Work instructions:
Beginning at the line containing "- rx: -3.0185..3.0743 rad", repeat each line below exactly up to and including the line containing "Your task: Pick". Do not repeat the pictures.

Exercise data:
********
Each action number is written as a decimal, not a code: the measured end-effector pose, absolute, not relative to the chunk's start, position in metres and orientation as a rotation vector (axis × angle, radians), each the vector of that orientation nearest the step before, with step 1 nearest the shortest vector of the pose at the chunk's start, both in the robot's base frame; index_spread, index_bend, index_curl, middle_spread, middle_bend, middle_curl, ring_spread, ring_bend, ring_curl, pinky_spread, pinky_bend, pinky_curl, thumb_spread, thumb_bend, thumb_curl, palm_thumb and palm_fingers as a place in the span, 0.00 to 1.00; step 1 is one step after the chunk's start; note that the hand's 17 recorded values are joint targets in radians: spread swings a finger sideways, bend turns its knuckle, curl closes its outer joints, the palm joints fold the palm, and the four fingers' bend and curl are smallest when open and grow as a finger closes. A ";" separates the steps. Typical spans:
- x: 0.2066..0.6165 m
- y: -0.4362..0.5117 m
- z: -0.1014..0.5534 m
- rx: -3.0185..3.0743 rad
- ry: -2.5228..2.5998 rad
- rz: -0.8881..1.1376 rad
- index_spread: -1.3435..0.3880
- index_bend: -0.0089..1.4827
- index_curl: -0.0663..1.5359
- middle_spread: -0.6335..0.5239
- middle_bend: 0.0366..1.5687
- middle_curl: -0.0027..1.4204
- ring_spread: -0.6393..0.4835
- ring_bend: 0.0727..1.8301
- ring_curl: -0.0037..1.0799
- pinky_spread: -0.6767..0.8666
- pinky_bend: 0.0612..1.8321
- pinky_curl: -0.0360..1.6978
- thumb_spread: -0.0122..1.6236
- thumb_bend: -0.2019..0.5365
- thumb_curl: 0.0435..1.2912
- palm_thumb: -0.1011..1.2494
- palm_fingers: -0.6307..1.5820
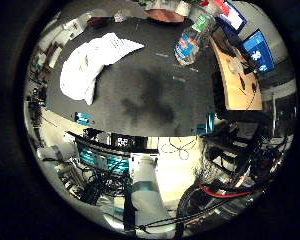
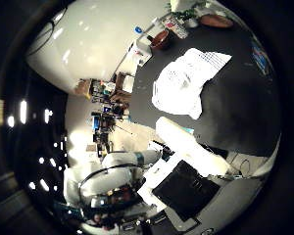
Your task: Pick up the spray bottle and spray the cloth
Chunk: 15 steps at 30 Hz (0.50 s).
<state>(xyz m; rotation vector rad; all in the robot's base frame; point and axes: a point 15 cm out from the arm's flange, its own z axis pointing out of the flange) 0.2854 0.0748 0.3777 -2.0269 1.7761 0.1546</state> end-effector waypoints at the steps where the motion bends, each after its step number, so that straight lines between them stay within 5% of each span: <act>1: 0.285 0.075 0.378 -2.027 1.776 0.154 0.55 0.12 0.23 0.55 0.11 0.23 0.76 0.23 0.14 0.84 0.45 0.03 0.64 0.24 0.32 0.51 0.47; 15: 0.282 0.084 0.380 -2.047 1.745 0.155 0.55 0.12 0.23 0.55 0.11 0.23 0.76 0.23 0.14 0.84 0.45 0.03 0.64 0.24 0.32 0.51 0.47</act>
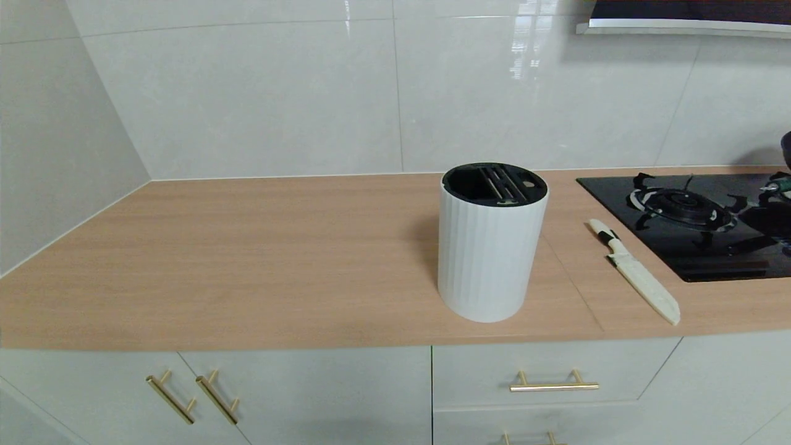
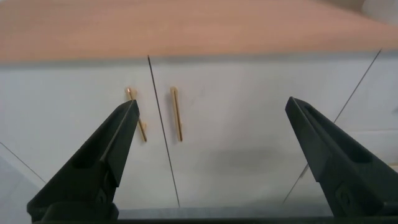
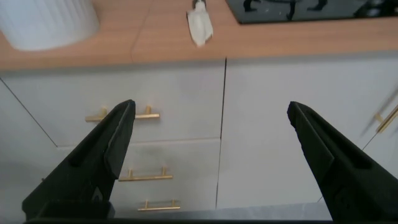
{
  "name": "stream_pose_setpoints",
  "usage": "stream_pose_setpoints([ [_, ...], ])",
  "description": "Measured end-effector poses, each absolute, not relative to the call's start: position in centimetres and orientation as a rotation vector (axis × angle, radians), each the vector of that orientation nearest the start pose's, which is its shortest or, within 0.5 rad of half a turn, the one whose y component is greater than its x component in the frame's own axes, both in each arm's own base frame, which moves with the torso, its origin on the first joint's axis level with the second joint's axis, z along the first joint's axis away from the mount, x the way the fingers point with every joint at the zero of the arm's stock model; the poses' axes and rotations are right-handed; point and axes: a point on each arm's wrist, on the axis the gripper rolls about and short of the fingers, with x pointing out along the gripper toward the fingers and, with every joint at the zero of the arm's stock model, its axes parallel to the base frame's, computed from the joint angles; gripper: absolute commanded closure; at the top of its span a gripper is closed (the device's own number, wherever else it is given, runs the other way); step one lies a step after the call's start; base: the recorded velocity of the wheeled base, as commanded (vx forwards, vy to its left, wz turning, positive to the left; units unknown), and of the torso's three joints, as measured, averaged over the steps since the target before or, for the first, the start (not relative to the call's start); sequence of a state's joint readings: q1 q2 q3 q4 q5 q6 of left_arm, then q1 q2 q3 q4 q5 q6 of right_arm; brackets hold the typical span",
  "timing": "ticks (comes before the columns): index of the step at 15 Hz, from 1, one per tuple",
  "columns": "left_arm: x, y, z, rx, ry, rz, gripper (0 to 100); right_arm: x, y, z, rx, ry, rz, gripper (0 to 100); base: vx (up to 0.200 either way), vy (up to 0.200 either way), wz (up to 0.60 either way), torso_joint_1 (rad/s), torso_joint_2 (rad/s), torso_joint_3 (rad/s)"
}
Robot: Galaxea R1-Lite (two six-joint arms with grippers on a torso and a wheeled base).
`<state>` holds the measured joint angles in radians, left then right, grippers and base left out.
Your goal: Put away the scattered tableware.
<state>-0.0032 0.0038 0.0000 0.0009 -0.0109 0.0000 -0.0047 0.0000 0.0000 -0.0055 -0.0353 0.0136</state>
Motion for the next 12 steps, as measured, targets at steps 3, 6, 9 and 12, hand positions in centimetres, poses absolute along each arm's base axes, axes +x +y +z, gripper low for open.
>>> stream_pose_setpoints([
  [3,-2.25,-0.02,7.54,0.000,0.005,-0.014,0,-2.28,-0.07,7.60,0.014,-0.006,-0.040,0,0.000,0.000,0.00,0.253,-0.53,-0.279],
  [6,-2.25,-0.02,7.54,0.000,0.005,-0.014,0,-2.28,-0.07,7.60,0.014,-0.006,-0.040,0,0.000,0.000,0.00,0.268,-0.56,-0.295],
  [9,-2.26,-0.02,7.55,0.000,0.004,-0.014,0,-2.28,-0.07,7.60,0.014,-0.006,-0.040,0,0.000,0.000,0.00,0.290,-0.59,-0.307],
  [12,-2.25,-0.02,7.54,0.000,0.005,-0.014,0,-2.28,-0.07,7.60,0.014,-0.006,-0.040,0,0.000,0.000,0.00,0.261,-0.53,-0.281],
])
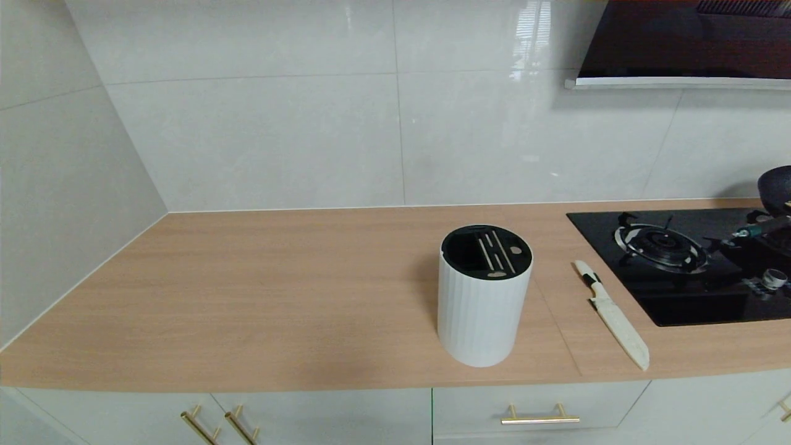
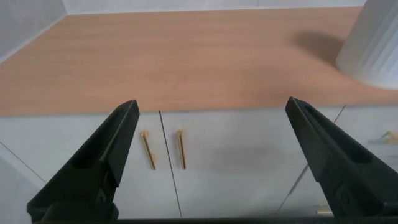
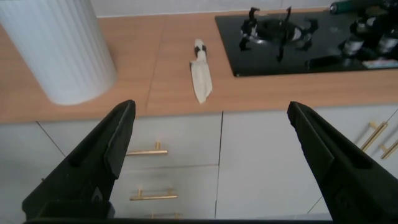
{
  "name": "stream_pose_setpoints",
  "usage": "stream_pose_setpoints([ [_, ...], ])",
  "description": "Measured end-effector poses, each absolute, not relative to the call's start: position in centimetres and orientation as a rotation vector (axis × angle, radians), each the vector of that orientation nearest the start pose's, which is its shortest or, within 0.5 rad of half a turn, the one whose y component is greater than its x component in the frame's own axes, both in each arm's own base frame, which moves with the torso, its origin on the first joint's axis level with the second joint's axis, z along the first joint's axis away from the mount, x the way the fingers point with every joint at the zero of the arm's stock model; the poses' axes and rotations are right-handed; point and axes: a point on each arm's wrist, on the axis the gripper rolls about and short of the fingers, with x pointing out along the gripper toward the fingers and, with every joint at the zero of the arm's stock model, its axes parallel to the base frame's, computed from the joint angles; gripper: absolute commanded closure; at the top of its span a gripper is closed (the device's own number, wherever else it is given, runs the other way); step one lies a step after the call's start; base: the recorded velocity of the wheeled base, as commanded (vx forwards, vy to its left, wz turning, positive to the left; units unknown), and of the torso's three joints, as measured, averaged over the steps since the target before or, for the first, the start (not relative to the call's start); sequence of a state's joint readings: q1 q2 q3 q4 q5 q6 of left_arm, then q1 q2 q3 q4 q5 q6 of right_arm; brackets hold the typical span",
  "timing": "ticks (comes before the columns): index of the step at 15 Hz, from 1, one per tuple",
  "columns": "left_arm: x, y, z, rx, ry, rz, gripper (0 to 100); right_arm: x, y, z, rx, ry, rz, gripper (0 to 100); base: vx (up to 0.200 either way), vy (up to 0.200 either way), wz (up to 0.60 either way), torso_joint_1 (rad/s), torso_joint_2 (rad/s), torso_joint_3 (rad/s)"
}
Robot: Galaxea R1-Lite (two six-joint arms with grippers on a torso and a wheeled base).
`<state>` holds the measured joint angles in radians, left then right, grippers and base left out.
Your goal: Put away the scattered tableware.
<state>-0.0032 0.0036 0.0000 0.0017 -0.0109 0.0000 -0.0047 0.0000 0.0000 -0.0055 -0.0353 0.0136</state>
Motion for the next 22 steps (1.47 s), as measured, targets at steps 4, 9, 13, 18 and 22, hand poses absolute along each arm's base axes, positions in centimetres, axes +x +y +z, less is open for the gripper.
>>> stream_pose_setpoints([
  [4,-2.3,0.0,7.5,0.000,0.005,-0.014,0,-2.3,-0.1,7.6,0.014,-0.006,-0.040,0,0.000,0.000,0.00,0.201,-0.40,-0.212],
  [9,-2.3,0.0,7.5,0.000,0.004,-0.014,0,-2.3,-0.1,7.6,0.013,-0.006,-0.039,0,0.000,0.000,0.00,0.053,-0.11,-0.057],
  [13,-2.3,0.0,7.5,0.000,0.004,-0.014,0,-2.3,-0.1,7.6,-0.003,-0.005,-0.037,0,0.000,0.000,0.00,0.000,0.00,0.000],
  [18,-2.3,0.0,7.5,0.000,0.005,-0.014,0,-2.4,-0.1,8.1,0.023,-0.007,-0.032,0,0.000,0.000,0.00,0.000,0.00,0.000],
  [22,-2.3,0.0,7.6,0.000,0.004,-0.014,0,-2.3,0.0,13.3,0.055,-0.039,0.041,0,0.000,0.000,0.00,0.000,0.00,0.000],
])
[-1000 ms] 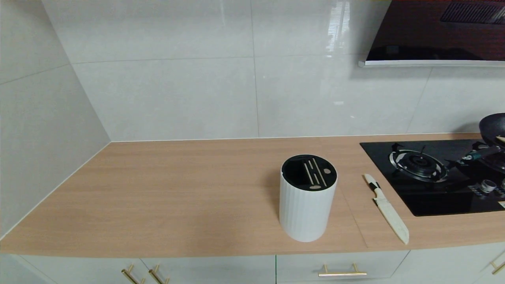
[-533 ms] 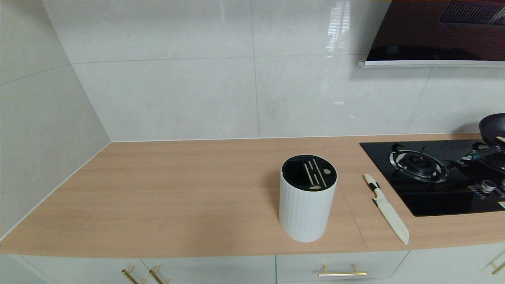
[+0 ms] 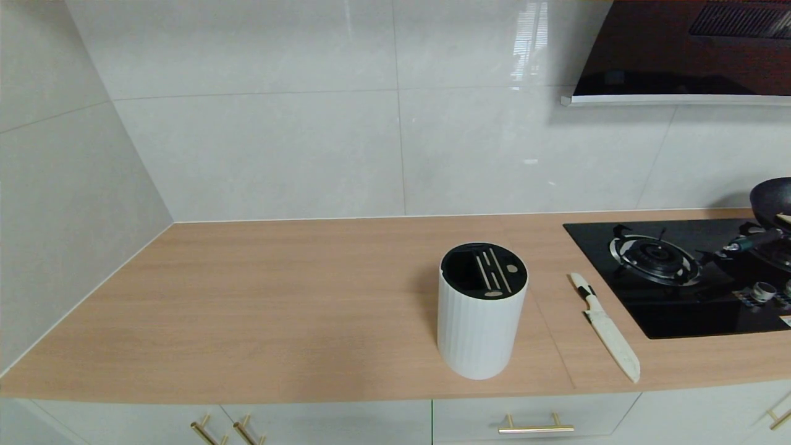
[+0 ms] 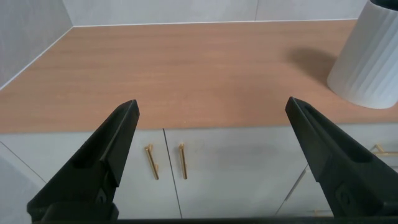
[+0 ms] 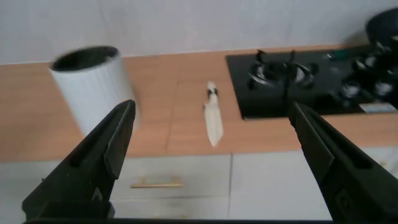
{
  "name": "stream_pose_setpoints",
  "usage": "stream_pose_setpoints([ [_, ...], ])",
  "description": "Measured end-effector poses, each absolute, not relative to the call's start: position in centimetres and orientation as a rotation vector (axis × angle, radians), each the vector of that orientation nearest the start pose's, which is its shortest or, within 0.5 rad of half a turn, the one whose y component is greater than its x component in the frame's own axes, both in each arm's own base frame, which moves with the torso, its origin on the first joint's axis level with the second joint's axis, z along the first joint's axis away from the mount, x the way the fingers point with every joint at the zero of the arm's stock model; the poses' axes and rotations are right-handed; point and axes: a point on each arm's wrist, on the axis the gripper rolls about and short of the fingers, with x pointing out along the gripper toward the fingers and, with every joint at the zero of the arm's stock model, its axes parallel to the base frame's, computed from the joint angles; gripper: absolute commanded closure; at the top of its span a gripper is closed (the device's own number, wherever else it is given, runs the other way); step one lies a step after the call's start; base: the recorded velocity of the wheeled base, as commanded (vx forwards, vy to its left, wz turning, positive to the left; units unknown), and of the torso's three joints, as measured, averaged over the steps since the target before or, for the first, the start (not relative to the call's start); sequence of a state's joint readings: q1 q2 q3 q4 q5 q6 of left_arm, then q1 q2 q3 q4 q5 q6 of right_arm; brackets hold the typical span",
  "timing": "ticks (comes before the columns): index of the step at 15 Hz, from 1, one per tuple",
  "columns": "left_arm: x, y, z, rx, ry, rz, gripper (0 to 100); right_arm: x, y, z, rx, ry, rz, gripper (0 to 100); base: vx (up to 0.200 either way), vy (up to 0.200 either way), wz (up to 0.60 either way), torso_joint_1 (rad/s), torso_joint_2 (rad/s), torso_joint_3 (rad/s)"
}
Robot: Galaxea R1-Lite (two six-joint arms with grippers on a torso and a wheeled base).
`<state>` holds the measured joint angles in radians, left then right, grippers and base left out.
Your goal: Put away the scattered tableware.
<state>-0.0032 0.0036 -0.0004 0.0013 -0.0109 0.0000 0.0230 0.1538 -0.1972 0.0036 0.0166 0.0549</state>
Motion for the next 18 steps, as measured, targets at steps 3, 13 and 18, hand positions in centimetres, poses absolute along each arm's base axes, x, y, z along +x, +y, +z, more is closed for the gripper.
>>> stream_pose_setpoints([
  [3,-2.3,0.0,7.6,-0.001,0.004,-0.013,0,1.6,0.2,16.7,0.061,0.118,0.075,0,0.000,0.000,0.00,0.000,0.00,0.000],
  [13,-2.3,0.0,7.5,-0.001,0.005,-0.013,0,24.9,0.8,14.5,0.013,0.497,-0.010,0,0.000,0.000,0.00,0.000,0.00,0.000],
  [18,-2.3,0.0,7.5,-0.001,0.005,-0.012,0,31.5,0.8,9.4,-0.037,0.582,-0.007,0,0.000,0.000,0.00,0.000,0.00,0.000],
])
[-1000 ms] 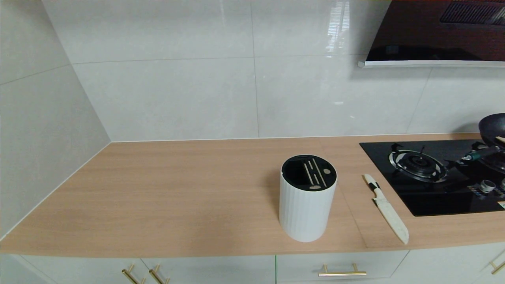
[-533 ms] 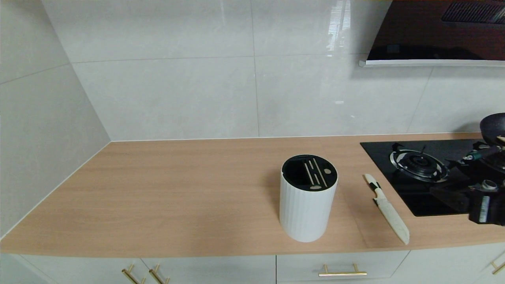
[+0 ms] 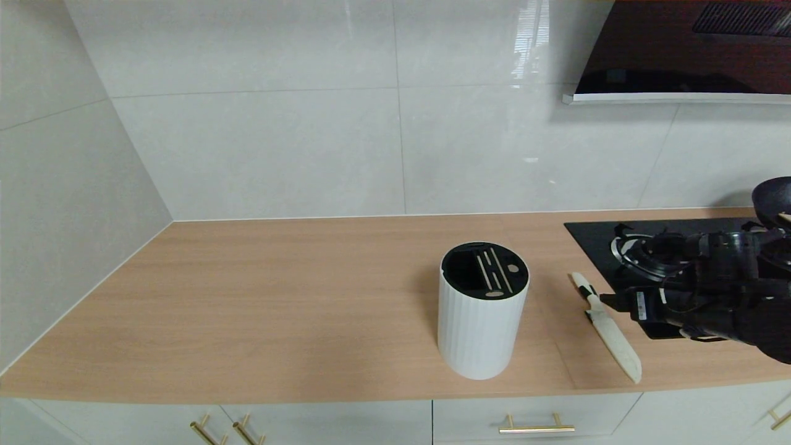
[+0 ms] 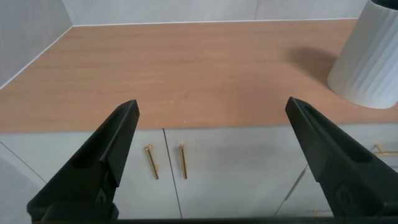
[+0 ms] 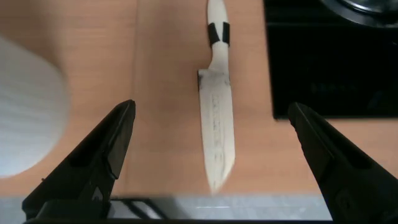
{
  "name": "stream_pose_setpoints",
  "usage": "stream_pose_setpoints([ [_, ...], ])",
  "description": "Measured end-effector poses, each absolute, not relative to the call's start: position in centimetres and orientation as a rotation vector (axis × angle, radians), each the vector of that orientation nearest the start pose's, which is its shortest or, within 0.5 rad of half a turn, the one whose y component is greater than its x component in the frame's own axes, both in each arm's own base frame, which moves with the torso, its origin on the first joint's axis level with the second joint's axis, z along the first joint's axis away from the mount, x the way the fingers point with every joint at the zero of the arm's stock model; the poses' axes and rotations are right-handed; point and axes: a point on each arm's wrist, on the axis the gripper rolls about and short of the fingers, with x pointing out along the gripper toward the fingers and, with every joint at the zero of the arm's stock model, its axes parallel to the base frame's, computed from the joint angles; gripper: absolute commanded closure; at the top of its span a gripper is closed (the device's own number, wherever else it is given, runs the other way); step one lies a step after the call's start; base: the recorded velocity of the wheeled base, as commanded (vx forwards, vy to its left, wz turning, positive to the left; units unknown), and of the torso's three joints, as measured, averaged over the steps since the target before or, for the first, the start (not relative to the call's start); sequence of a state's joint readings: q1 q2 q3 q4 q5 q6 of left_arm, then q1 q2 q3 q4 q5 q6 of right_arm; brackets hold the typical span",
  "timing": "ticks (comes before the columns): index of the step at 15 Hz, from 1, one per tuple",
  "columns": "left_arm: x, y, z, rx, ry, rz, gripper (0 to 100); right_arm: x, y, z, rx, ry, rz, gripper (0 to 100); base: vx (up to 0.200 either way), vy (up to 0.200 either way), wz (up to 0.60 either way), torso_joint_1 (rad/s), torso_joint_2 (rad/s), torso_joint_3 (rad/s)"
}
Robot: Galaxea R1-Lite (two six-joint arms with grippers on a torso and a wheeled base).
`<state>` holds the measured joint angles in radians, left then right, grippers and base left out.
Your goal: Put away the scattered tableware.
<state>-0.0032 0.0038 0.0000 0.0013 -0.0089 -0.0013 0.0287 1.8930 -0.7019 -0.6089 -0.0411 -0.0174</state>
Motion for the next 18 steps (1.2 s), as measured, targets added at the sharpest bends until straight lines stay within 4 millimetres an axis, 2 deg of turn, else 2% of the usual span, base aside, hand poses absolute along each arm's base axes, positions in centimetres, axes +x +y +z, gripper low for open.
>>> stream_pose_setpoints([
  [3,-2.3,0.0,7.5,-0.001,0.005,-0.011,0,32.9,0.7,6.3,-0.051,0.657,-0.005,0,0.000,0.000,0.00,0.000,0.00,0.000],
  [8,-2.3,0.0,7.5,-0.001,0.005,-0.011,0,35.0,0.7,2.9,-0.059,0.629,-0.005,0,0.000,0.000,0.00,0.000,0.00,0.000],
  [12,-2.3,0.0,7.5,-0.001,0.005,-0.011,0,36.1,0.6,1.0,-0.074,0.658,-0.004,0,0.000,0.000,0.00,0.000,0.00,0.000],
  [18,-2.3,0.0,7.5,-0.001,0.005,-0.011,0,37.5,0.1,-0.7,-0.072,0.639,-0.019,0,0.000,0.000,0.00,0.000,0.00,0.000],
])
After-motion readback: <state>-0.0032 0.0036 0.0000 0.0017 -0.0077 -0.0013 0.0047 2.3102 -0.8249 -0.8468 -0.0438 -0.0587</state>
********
Answer to the problem:
- rx: -3.0185..3.0743 rad
- ry: -2.5228..2.5998 rad
- rz: -0.8881..1.1376 rad
- index_spread: -1.3435..0.3880
- index_bend: -0.0089..1.4827
- index_curl: -0.0663..1.5359
- middle_spread: -0.6335..0.5239
- middle_bend: 0.0366..1.5687
- middle_curl: -0.0027..1.4204
- ring_spread: -0.6393..0.4835
- ring_bend: 0.0727..1.8301
- ring_curl: -0.0037..1.0799
- pinky_spread: -0.6767..0.8666
- pinky_bend: 0.0612..1.8321
- pinky_curl: -0.0360..1.6978
- thumb_spread: -0.0122..1.6236
- thumb_bend: -0.2019..0.5365
- thumb_curl: 0.0435..1.2912
- palm_thumb: -0.1011..1.2494
- palm_fingers: -0.6307..1.5820
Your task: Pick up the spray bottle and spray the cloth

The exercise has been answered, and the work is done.